My 5 year old and 9 year old sons are playing together in an imaginary world of transformers, then jedi knights, then hobbits and dwarves and elves. They talk so fast that only they can keep up with each other, half reading each others' minds, half speaking. I don't want to interrupt but I must get them to hear me so they can wash their dishes. Being heard in their make-believe world is hard, and they struggle to leave it behind and come back to the real world of chores.
My 7 year old daughter holds the baby on her lap, she mothers him, trying to do more than she safely should. She carries him to me, and I reach for him quickly, afraid she'll lose her balance and drop her nearly 20 lb. brother. She begs to cut potatoes or carrots with a butter knife, asks to stir supper, wants to try to do everything I am doing. Some days she folds more laundry than I do, sticking with the job when other tasks pull me away. When she isn't following me around, she's joining in her brothers' play, needing reminded to be ladylike.
The 7 month old baby smiles when I walk into the room and cries when I walk out. He turns his head when he hears my voice, and laughs when I kiss his chubby cheeks. He sticks his fingers in my mouth, trying to grab my smile. He lays his head on my chest and snuggles into me, settling into sleep. I type around him sleeping on my lap, then sneak into the bedroom to lay him down. His eyes flutter open for a moment. He smiles sleepily at me, rolls over, and snuggles into the bed instead, quickly falling back to sleep.
5 daughters, 4 sons. Many moments are chaotic, loud, and full of conflict. This son punched this one. This daughter is arguing and whining about dishes. Another one has walked away from their schoolwork for the fourth time today. Sometimes I have to yell "Freeze" to be heard over a race, an argument, a wrestling match. Sometimes I want to hide in my room with a book for awhile ... away from the "Me first", "That's mine!", "Give it to me!", and "Stop it!"
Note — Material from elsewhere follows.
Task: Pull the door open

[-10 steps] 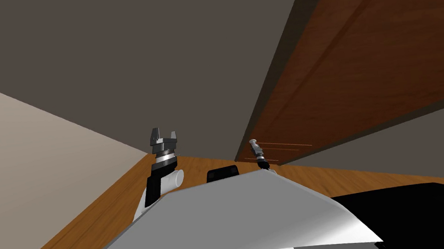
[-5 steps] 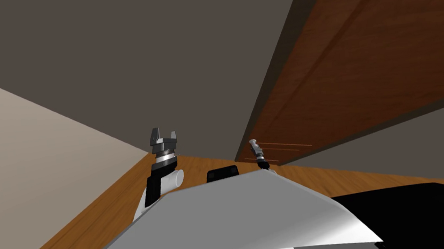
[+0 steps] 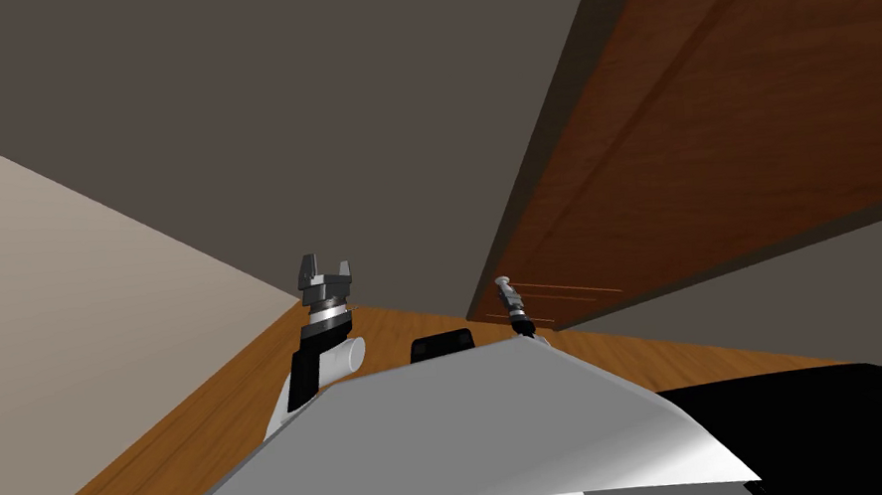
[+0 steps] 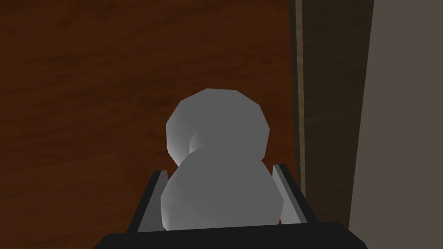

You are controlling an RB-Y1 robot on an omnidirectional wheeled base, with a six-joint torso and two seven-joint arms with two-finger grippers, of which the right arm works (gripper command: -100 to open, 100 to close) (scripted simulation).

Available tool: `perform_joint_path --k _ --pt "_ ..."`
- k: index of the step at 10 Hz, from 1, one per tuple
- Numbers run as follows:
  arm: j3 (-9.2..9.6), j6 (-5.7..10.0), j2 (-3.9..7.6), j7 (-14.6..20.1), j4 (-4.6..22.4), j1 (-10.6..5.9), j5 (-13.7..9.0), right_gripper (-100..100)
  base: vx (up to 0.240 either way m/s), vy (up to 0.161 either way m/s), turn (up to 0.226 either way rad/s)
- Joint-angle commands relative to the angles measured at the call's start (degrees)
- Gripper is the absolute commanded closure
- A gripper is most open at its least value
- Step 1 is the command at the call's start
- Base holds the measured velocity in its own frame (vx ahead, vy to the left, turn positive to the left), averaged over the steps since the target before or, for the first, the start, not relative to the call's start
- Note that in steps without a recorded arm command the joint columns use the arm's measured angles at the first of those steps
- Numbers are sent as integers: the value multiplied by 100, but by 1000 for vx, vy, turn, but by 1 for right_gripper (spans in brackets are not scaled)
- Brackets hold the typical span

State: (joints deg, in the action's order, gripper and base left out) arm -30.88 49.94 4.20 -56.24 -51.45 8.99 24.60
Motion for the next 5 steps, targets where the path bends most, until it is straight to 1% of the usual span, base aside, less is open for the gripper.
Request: perform_joint_path --k 1,5 --pt "33 1 17 248 20 -10 -91 100 -40 -16 50" --pt "140 -7 78 895 82 -51 -359 100 -47 -13 62"
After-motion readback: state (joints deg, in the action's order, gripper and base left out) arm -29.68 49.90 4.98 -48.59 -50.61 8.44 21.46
But those little moments scattered through my day bring joy - the counted kisses, teasing banter, shared thoughts, snuggles, and siblings playing happily together. Those moments may be fleeting, but I need to remember them, and not let them be forgotten in the hecticness of each day. They are the good side of mothering that balances out the dirty side where kids say "I hate you", "You're no fun", and "That's not fair!" They are the relationship-building moments that can save a day that where it feels like I accomplished nothing.
Maybe we didn't tackle spelling, maybe I haven't folded all the laundry, maybe the kids fought all day long, and maybe supper was frozen pizza ... but deep down, my kids know I love them. Deep down, I know they love me. I guess we're doing okay.